• _TASK REQUIREMENTS_
Reproduce exactly the stretch of lines running from the line with "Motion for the" to the end of the entries below.

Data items

______________________________

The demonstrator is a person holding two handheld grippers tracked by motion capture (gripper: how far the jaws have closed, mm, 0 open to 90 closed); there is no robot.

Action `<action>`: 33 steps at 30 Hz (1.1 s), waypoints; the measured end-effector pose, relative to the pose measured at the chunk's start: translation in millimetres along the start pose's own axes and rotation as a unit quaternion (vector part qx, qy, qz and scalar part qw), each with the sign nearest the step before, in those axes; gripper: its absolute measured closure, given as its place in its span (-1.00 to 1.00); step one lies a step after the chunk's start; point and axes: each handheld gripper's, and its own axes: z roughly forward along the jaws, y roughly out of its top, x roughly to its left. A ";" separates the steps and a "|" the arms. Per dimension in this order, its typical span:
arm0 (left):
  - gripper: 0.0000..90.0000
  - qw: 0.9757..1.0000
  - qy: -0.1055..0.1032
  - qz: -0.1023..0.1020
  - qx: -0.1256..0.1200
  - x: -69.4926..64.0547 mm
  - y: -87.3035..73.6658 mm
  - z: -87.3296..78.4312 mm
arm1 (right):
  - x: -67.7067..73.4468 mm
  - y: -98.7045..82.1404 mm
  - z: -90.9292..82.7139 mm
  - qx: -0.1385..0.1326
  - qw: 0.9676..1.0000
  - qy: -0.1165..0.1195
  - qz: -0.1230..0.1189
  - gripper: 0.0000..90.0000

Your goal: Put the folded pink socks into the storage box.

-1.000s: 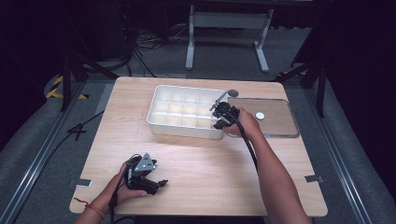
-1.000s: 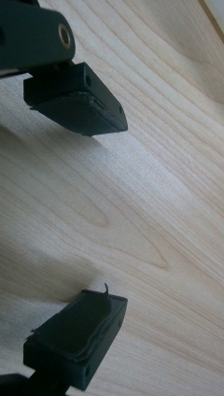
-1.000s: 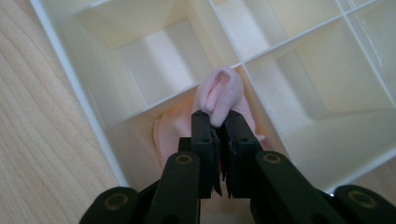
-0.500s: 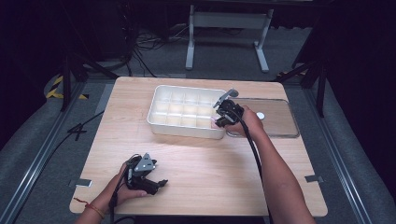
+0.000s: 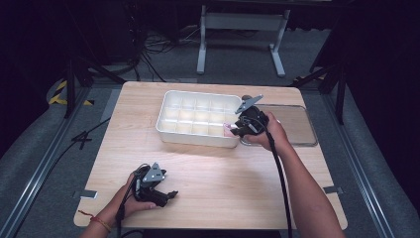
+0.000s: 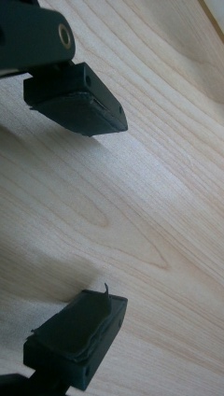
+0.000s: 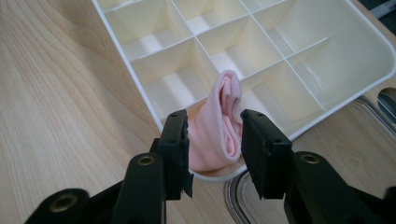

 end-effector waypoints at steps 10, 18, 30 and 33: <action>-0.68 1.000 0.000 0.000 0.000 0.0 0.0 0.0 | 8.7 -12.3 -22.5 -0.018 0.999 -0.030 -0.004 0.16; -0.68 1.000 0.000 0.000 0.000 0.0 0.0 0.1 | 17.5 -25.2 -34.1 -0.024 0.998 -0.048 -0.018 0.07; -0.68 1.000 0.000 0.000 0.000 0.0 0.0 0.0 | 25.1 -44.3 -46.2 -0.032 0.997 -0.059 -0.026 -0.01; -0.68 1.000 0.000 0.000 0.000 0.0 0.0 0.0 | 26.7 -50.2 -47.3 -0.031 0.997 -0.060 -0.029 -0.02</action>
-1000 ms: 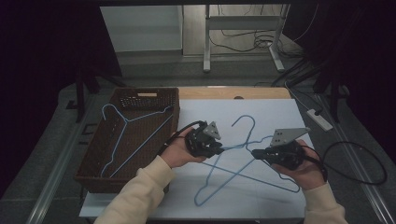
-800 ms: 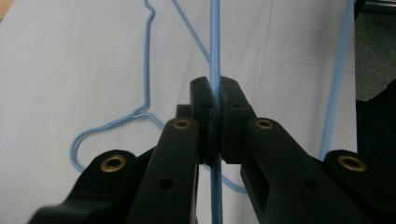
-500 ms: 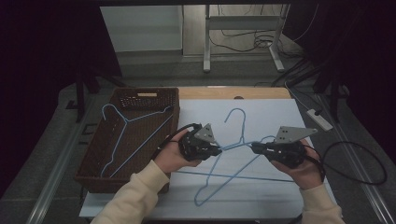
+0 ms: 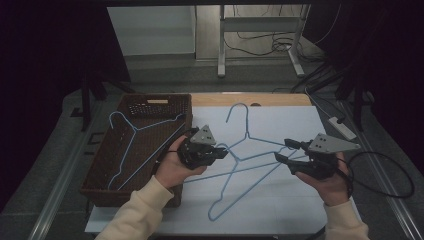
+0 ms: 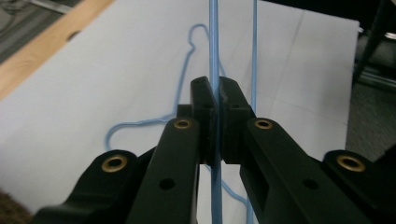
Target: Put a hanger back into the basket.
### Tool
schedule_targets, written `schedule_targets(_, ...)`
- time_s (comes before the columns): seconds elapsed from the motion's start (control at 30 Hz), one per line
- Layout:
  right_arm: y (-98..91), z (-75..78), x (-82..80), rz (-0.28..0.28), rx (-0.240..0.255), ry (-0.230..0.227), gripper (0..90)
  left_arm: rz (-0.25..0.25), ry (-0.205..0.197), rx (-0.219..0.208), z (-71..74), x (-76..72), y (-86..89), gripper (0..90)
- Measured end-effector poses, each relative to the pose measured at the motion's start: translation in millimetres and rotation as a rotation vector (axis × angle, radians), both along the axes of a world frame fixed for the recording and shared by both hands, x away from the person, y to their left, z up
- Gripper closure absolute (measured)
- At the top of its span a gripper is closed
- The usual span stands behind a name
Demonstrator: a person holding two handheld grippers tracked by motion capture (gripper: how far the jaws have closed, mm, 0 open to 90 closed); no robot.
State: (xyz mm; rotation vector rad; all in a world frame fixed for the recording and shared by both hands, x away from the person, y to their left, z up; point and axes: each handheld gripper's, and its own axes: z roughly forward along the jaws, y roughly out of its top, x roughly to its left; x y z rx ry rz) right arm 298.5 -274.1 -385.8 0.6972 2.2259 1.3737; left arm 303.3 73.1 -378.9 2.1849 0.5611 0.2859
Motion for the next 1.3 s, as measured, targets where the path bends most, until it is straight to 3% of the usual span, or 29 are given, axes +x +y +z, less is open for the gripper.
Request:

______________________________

• _SOLVED PROBLEM_
Motion for the next 1.3 s, as measured, targets where the path bends most, until it is straight to 3% of the usual span, or 29 are given, axes +x +y +z, less is open for the gripper.
Request:

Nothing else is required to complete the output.